GPU Servers (Optional):

• NVIDIA Driver 550.x or later
• NVIDIA Container Toolkit
• H100/H200 GPU support

Network Requirements

Item	Requirement
Bandwidth	Minimum 10Gbps (Direct Connect or VPN)
Latency	5ms or less recommended
MTU	Jumbo Frame (9000) recommended

Networking and DNS Configuration

Required Firewall Settings

Configure necessary firewall ports between on-premises and AWS:

Protocol	Port	Direction	Purpose
TCP	443	Bidirectional	Kubernetes API server communication
TCP	10250	On-premises → AWS	Kubelet API
TCP/UDP	53	Bidirectional	DNS queries
TCP	6443	On-premises → AWS	Kubernetes API (alternative)

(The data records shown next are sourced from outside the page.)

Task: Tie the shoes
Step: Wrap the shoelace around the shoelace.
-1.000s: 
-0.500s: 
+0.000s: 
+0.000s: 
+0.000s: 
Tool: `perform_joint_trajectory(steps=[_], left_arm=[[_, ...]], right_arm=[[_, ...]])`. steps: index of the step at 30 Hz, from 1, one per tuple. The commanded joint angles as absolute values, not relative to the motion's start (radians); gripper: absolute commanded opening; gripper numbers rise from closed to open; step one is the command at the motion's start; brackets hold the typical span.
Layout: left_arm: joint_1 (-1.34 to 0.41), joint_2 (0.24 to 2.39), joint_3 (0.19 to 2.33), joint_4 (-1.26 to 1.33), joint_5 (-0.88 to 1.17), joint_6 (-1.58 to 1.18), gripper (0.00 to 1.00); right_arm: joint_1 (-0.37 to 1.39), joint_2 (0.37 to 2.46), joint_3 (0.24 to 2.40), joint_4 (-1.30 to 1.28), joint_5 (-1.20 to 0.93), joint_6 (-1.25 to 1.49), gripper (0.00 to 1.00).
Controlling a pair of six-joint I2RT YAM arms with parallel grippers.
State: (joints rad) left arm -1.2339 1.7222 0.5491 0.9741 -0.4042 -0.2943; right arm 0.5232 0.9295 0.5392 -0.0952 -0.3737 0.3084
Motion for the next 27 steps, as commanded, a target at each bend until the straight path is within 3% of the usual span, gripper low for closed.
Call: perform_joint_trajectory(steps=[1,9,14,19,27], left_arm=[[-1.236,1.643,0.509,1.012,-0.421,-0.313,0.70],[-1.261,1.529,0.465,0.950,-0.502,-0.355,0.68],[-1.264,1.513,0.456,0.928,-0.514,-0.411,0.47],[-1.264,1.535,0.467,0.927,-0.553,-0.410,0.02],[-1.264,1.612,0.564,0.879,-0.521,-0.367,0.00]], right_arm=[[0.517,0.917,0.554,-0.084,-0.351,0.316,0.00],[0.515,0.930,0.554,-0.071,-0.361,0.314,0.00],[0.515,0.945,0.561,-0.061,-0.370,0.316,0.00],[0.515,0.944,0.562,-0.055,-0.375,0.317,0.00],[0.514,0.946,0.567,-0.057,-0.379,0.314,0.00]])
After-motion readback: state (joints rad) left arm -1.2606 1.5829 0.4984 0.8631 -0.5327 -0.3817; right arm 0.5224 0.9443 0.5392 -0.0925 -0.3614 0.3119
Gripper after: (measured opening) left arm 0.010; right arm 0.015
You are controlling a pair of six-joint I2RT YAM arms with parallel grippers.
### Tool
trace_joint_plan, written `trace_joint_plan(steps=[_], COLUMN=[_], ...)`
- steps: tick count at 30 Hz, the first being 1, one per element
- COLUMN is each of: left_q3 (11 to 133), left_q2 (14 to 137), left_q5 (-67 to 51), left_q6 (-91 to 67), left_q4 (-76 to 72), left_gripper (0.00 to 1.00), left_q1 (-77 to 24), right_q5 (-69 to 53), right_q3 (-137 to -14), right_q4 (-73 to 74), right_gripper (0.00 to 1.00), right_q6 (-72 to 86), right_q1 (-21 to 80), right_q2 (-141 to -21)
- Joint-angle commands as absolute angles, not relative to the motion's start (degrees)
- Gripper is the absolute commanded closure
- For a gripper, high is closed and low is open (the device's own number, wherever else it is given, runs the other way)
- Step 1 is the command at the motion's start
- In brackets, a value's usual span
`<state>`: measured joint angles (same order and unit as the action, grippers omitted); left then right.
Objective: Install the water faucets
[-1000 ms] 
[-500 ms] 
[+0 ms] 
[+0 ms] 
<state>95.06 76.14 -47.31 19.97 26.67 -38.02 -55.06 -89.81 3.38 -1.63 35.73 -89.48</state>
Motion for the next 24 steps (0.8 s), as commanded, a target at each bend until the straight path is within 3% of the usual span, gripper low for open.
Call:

Pod CIDR Firewall Configuration

Recommendation

It is recommended to register the entire Pod CIDR range in the firewall.

Configuration Methods:

• Complete CIDR Registration (Recommended): e.g., 10.244.0.0/16

  • Flexible adaptation to dynamic Pod IP allocation
  • No additional firewall settings needed during pod scaling
  • Reduced management complexity

• Fixed IP Worker Nodes Only (Not Recommended):

  • Need to update firewall rules whenever pod IPs change
  • Increased operational complexity
  • Increased service disruption risk

Istio + Calico CNI Mixed Mode

Additional port configuration when using Istio service mesh and Calico CNI together:

Component	Port	Purpose
Envoy Proxy	15001	Outbound traffic
Envoy Proxy	15006	Inbound traffic
Pilot	15010	xDS server
Istio Telemetry	15004	Mixer policy
Calico BGP	179	BGP peering
Calico Felix	9099	Metrics

# Firewall rule example (AWS Security Group)
aws ec2 authorize-security-group-ingress \
  --group-id sg-hybrid-nodes \
  --protocol tcp \
  --port 15001 \
  --source-group sg-eks-cluster

aws ec2 authorize-security-group-ingress \
  --group-id sg-hybrid-nodes \
  --protocol tcp \
  --port 179 \
  --source-group sg-hybrid-nodes

DNS Configuration

Route 53 Resolver Inbound Endpoint (On-premises → AWS)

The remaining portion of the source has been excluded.